# YOUR TASK
The word to find is "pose". State how many lines below contain it, giving only the number.
Start of AVAILABLE DATA
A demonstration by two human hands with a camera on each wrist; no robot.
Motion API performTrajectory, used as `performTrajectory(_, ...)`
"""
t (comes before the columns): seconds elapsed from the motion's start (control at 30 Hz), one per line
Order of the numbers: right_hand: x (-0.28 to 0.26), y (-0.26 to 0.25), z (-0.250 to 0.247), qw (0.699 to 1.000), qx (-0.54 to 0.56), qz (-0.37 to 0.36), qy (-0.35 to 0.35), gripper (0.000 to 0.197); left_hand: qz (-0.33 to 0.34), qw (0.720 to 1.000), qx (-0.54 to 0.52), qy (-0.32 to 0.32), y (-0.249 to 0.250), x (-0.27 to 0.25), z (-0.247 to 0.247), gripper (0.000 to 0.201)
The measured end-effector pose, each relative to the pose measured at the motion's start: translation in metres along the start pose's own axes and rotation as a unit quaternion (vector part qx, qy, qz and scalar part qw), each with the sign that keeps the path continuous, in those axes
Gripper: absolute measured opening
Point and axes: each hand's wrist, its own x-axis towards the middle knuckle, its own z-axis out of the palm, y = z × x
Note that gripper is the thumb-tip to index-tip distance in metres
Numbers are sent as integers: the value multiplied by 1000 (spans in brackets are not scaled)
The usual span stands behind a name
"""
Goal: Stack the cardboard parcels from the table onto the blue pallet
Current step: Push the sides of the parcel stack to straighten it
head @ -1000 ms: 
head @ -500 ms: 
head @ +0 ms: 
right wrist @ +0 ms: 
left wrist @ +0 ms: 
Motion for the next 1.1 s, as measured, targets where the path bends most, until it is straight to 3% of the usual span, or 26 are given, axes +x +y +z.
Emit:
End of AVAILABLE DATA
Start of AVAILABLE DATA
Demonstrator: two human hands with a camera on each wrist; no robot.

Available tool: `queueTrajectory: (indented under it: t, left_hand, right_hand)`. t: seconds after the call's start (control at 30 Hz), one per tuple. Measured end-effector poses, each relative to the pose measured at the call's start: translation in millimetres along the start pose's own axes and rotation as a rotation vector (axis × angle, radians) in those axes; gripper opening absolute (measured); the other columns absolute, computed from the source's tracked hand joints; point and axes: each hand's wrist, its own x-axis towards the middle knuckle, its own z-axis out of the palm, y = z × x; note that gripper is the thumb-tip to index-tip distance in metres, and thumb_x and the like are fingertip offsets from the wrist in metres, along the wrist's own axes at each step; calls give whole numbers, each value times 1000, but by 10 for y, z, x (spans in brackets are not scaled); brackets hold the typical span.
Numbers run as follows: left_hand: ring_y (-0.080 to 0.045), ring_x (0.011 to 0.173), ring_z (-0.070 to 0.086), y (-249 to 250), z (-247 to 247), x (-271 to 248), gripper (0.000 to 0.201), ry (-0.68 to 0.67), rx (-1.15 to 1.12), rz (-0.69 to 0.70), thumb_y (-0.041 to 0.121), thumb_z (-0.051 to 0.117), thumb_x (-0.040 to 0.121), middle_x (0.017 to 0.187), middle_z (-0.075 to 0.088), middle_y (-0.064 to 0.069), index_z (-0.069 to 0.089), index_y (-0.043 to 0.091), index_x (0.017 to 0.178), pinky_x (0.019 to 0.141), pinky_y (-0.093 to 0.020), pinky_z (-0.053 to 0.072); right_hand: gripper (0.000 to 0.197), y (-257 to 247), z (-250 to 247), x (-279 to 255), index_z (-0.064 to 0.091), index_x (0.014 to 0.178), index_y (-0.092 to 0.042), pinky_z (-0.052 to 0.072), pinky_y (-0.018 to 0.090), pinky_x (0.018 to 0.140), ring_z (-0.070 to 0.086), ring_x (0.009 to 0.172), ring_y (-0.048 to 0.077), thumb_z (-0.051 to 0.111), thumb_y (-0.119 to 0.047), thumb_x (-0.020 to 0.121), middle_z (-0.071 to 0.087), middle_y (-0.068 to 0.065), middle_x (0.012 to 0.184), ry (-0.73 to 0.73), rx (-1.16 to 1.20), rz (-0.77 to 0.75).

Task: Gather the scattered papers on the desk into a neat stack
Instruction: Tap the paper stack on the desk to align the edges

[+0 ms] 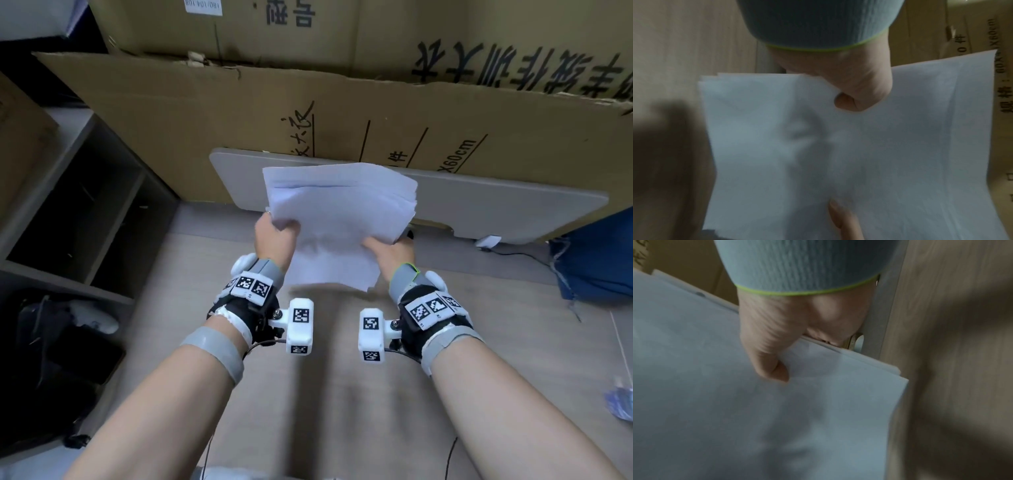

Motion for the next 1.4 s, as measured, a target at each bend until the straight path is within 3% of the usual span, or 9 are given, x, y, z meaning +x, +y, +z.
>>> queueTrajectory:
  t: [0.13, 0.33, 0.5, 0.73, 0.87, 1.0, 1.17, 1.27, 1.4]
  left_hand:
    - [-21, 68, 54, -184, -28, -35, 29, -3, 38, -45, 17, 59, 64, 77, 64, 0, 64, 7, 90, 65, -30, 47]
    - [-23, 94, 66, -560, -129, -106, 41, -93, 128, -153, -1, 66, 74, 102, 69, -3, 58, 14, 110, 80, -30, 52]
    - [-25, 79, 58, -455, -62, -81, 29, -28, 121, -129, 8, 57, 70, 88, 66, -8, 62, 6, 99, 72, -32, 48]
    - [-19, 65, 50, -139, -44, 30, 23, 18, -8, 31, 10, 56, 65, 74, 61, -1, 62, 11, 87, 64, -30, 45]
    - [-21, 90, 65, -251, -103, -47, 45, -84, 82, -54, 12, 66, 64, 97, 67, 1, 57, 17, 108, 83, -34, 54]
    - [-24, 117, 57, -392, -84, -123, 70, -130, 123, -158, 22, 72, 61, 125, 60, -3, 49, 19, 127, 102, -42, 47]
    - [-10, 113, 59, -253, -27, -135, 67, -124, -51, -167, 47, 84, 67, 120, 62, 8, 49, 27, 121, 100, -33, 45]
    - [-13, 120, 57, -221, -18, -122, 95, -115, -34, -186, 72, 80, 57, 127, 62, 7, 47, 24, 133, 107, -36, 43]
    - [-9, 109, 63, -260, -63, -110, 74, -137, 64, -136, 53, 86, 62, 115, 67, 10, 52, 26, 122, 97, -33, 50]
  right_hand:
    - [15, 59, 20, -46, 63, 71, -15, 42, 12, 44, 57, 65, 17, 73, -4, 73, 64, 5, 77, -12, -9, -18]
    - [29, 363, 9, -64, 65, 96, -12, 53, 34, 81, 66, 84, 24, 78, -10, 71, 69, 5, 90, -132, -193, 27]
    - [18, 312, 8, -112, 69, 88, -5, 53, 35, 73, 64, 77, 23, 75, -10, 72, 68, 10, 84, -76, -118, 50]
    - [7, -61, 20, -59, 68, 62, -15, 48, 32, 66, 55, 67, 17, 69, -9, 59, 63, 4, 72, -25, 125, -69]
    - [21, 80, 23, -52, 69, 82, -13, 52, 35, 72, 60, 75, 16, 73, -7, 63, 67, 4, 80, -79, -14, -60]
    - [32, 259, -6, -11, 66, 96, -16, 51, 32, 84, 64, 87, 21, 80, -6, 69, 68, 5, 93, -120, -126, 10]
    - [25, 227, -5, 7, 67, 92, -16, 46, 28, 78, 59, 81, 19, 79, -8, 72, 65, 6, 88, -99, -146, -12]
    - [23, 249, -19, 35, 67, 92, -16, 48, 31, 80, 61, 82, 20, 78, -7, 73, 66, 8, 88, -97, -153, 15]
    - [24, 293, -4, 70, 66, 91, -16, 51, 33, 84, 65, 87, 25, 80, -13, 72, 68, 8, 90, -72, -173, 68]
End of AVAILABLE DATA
# COMPLETED EXERCISE
2